Experimental vaccines use the same technology as the highly effective Moderna COVID-19 vaccine.
The International AIDS Vaccine Initiative and Moderna have launched a Phase I study of a pair of HIV vaccines that use the same messenger RNA (mRNA) technology as the highly effective Moderna and Pfizer-BioNTech COVID-19 vaccines.
This open-label study ( ClinicalTrials.gov NCT05001373 ) will evaluate two vaccine candidates named mRNA-1644 (eOD-GT8 60mer mRNA) and mRNA-1644v2-Core (Core-g28v2 60mer mRNA).
The trial aims to enroll 56 healthy, HIV-negative adults at low risk of contracting the virus. They will be randomly assigned to receive one of the two vaccines or both in combination. In addition to safety, the study will assess whether the vaccines induce the production of broadly neutralizing antibodies (nbAbs) that target various strains of HIV. The trial is expected to begin enrolling participants in September and conclude in spring 2023.
The University of Texas at San Antonio; George Washington University in Washington, DC; the Fred Hutchinson Cancer Research Center in Seattle; and Emory University in Atlanta are also collaborating on the research.
A new approach
Researchers have spent more than three decades and billions of dollars studying vaccines to prevent HIV, with little success. The virus mutates rapidly, and many strains exist worldwide, making it difficult to develop widely effective vaccines.

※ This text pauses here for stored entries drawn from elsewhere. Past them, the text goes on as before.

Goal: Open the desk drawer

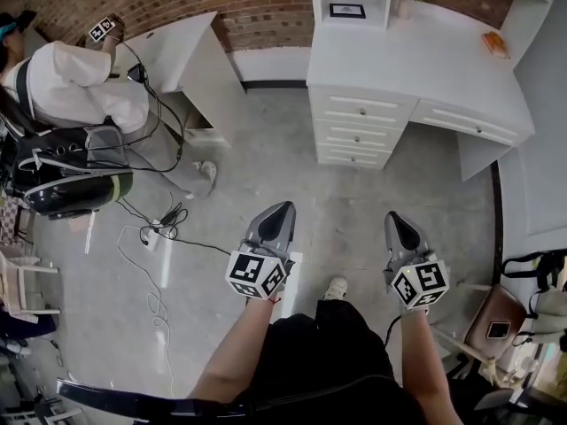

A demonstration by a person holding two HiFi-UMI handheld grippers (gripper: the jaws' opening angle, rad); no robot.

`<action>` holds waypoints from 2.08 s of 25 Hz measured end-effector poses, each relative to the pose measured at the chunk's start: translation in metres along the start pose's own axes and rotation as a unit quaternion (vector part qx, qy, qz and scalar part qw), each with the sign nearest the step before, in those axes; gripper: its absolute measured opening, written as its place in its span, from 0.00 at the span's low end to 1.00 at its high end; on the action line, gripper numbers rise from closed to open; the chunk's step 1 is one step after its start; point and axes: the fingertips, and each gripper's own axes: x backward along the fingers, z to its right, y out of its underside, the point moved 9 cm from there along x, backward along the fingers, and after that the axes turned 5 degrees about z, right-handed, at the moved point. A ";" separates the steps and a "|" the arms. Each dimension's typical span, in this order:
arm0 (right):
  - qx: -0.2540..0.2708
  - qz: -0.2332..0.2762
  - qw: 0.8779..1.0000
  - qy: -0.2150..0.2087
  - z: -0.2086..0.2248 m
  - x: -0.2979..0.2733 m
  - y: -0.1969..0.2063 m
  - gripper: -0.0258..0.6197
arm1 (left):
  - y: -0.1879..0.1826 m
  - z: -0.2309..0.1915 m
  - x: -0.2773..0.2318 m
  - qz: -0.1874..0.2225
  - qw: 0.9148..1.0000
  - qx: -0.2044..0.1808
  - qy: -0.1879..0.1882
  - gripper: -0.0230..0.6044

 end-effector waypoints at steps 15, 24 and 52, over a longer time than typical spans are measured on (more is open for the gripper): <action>-0.022 -0.019 0.999 -0.021 0.034 -0.050 0.017 0.04 | 0.010 -0.017 -0.045 -0.008 1.000 0.005 -0.026 0.04; -0.015 -0.025 1.000 0.004 0.068 -0.095 0.003 0.04 | 0.009 -0.045 -0.118 -0.006 1.000 0.018 0.000 0.04; -0.019 -0.052 0.997 0.048 0.143 -0.243 0.046 0.04 | 0.066 -0.101 -0.295 -0.046 0.993 0.037 0.098 0.04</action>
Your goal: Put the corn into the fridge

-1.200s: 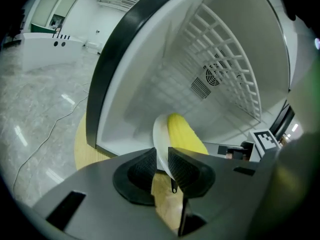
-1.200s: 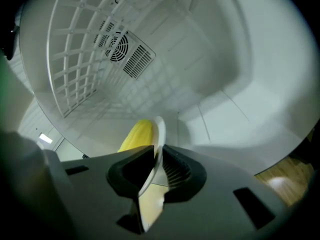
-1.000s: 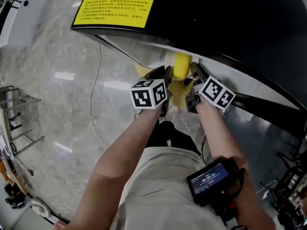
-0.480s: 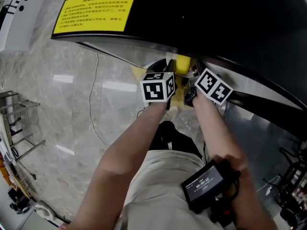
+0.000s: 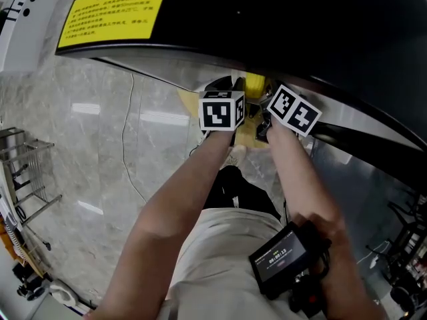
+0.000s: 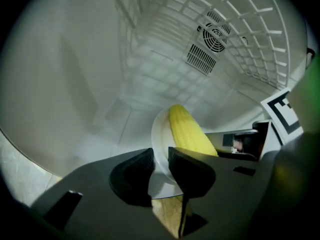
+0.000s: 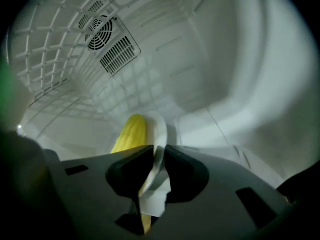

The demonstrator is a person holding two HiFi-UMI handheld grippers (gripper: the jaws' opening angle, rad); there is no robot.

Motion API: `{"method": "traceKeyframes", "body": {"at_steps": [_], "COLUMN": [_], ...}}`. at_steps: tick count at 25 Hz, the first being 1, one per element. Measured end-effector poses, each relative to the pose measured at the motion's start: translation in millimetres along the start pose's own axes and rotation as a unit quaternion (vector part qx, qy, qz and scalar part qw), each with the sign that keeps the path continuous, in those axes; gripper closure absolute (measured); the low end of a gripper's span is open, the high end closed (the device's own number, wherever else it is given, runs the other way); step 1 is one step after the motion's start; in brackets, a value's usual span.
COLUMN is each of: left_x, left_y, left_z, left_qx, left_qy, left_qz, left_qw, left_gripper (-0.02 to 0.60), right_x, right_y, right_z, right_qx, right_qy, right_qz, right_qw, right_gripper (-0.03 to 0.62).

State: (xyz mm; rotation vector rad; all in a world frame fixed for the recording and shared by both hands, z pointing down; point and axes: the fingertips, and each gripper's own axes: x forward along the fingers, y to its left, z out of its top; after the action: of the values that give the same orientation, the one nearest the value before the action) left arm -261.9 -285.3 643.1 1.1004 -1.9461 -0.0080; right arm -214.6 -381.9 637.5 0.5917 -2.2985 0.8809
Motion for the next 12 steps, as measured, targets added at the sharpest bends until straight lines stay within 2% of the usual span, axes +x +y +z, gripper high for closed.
{"method": "traceKeyframes", "body": {"at_steps": [4, 7, 12], "left_x": [1.4, 0.7, -0.9], "left_y": [-1.2, -1.0, -0.2], "left_z": [2.5, 3.4, 5.9], "left_qx": [0.018, 0.022, 0.052], "left_qy": [0.010, 0.005, -0.003], "left_qz": [-0.002, -0.003, 0.005], "left_qw": [0.9998, 0.9997, 0.9987], "left_gripper": [0.503, 0.502, 0.495], "right_x": [0.4, 0.1, 0.5], "right_y": [-2.2, -2.2, -1.7], "right_z": [-1.4, -1.5, -1.7], "right_qx": [-0.003, -0.005, -0.003], "right_qy": [0.008, 0.006, 0.003], "right_qz": [-0.008, -0.011, -0.011], "right_qw": [1.000, 1.000, 1.000], "right_gripper": [0.536, 0.536, 0.534]}}
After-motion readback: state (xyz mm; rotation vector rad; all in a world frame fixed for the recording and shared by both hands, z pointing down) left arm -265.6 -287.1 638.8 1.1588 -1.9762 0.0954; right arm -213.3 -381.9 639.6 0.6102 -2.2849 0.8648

To date, only one vaccine regimen—a canary pox vector primer followed by a gp120 booster used in the RV144 trial in Thailand—has shown partial protection in a human study, but it was not effective in the larger Uhambo trial. Two other large trials, Mosaico and Imbokodo , are currently testing an approach that uses an adenovirus primer (similar to that used for the Johnson & Johnson COVID-19 vaccine) followed by a booster containing a mosaic of proteins from multiple HIV strains.
The newly launched trial will take a different approach. mRNA vaccine technology uses lipid nanoparticles, or fat bubbles, to deliver pieces of genetic material that code for instructions on how to make proteins. COVID-19 mRNA vaccines, for example, deliver blueprints for making the SARS-CoV-2 spike protein, which the virus uses to enter cells; when the vaccine is injected into a muscle, the cells produce the protein and trigger an immune response. In addition to HIV, Moderna is working on mRNA vaccines for influenza, Epstein-Barr virus, multiple sclerosis, cancer, and other diseases. So far, the mRNA method has been shown to prevent or delay infection in monkeys exposed to an HIV-like virus.
The new study will evaluate an approach known as germline targeting to train immature B cells in stages to produce broadly neutralizing antibodies against HIV. People with HIV produce antibodies against the virus, but these generally target highly variable parts of the virus, so they don't recognize new viral mutations. A small proportion of individuals naturally produce bnAbs that target hidden, conserved parts of the virus that don't change much. While most people have specialized B cells capable of producing bnAbs, they are few in number.
In a preliminary study, the eOD-GT8 60mer, an immunogen consisting of genetically engineered HIV envelope proteins, triggered the production of these rare immune cells—the first step in the pathway to generating bnAbs. Nearly all vaccine recipients (97%) produced the desired B cells, providing proof of concept that the approach could work. However, that study did not use mRNA technology, which is expected to accelerate the production of subsequent versions of the vaccine.
While the new vaccine approach looks promising, experts warn that HIV is much harder to prevent than SARS-CoV-2, in part because the immune system generally does not fight HIV naturally and does not confer lasting protection, as it does with the coronavirus.